>>
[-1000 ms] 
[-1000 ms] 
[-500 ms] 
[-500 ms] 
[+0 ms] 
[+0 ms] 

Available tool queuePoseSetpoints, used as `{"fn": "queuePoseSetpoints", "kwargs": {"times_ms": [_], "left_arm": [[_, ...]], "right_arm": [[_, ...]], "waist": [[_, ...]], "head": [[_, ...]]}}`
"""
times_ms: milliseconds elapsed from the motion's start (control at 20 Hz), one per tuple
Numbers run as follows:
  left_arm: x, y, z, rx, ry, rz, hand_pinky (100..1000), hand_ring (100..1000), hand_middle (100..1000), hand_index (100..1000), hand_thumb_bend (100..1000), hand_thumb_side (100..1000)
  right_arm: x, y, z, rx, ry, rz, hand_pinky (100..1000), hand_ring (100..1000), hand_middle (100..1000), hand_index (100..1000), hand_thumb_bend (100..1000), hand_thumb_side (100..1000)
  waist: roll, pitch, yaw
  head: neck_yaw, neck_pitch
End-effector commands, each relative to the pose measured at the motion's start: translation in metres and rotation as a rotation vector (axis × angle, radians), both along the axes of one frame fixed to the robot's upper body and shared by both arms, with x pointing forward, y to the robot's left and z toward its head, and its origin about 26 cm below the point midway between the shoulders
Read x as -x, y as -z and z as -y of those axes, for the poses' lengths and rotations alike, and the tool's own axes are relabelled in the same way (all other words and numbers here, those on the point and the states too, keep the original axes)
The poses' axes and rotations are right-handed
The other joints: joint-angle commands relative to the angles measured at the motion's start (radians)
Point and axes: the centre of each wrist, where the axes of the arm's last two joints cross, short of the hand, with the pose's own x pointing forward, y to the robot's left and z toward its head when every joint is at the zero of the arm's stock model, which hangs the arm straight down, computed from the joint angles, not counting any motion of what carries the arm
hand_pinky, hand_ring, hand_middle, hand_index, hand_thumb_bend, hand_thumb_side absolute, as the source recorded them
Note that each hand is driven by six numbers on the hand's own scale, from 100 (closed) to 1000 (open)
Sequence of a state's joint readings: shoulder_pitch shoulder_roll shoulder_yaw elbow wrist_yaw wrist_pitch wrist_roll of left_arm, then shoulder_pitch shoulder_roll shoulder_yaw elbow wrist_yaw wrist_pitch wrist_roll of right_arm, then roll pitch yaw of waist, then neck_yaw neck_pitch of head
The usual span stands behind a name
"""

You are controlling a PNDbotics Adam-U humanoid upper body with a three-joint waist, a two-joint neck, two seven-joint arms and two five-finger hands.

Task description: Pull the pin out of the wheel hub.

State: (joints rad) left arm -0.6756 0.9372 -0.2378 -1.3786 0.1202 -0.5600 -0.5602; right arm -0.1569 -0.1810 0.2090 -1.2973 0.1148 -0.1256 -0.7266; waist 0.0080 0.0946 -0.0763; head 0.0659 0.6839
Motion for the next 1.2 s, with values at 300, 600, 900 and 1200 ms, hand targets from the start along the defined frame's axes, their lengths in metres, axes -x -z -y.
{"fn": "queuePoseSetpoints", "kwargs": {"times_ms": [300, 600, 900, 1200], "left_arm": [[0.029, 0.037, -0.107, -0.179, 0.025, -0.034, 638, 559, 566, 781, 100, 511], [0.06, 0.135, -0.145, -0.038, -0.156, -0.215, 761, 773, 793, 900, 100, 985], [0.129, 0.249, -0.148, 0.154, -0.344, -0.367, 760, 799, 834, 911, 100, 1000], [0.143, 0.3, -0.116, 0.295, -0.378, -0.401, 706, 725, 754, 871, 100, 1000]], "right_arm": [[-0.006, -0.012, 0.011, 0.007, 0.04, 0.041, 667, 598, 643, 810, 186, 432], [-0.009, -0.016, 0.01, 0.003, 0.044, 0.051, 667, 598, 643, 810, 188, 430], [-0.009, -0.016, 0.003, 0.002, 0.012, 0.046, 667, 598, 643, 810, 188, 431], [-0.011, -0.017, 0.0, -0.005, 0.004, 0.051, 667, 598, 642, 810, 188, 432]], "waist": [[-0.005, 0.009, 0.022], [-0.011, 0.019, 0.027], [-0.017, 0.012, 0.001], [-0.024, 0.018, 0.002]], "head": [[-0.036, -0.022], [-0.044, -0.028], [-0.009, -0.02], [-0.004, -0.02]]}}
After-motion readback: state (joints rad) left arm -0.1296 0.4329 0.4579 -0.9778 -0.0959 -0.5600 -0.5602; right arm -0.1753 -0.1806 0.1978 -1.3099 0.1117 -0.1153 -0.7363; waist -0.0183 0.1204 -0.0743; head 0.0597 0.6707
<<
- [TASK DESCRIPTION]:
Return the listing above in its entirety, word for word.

- [ANSWER TO THE EXERCISE]:
[-1000 ms] 
[-1000 ms] 
[-500 ms] 
[-500 ms] 
[+0 ms] 
[+0 ms] 

Available tool queuePoseSetpoints, used as `{"fn": "queuePoseSetpoints", "kwargs": {"times_ms": [_], "left_arm": [[_, ...]], "right_arm": [[_, ...]], "waist": [[_, ...]], "head": [[_, ...]]}}`
"""
times_ms: milliseconds elapsed from the motion's start (control at 20 Hz), one per tuple
Numbers run as follows:
  left_arm: x, y, z, rx, ry, rz, hand_pinky (100..1000), hand_ring (100..1000), hand_middle (100..1000), hand_index (100..1000), hand_thumb_bend (100..1000), hand_thumb_side (100..1000)
  right_arm: x, y, z, rx, ry, rz, hand_pinky (100..1000), hand_ring (100..1000), hand_middle (100..1000), hand_index (100..1000), hand_thumb_bend (100..1000), hand_thumb_side (100..1000)
  waist: roll, pitch, yaw
  head: neck_yaw, neck_pitch
End-effector commands, each relative to the pose measured at the motion's start: translation in metres and rotation as a rotation vector (axis × angle, radians), both along the axes of one frame fixed to the robot's upper body and shared by both arms, with x pointing forward, y to the robot's left and z toward its head, and its origin about 26 cm below the point midway between the shoulders
Read x as -x, y as -z and z as -y of those axes, for the poses' lengths and rotations alike, and the tool's own axes are relabelled in the same way (all other words and numbers here, those on the point and the states too, keep the original axes)
The poses' axes and rotations are right-handed
The other joints: joint-angle commands relative to the angles measured at the motion's start (radians)
Point and axes: the centre of each wrist, where the axes of the arm's last two joints cross, short of the hand, with the pose's own x pointing forward, y to the robot's left and z toward its head when every joint is at the zero of the arm's stock model, which hangs the arm straight down, computed from the joint angles, not counting any motion of what carries the arm
hand_pinky, hand_ring, hand_middle, hand_index, hand_thumb_bend, hand_thumb_side absolute, as the source recorded them
Note that each hand is driven by six numbers on the hand's own scale, from 100 (closed) to 1000 (open)
Sequence of a state's joint readings: shoulder_pitch shoulder_roll shoulder_yaw elbow wrist_yaw wrist_pitch wrist_roll of left_arm, then shoulder_pitch shoulder_roll shoulder_yaw elbow wrist_yaw wrist_pitch wrist_roll of right_arm, then roll pitch yaw of waist, then neck_yaw neck_pitch of head
The usual span stands behind a name
"""

You are controlling a PNDbotics Adam-U humanoid upper body with a three-joint waist, a two-joint neck, two seven-joint arms and two five-finger hands.

Task description: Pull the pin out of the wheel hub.

State: (joints rad) left arm -0.6756 0.9372 -0.2378 -1.3786 0.1202 -0.5600 -0.5602; right arm -0.1569 -0.1810 0.2090 -1.2973 0.1148 -0.1256 -0.7266; waist 0.0080 0.0946 -0.0763; head 0.0659 0.6839
Motion for the next 1.2 s, with values at 300, 600, 900 and 1200 ms, hand targets from the start along the defined frame's axes, their lengths in metres, axes -x -z -y.
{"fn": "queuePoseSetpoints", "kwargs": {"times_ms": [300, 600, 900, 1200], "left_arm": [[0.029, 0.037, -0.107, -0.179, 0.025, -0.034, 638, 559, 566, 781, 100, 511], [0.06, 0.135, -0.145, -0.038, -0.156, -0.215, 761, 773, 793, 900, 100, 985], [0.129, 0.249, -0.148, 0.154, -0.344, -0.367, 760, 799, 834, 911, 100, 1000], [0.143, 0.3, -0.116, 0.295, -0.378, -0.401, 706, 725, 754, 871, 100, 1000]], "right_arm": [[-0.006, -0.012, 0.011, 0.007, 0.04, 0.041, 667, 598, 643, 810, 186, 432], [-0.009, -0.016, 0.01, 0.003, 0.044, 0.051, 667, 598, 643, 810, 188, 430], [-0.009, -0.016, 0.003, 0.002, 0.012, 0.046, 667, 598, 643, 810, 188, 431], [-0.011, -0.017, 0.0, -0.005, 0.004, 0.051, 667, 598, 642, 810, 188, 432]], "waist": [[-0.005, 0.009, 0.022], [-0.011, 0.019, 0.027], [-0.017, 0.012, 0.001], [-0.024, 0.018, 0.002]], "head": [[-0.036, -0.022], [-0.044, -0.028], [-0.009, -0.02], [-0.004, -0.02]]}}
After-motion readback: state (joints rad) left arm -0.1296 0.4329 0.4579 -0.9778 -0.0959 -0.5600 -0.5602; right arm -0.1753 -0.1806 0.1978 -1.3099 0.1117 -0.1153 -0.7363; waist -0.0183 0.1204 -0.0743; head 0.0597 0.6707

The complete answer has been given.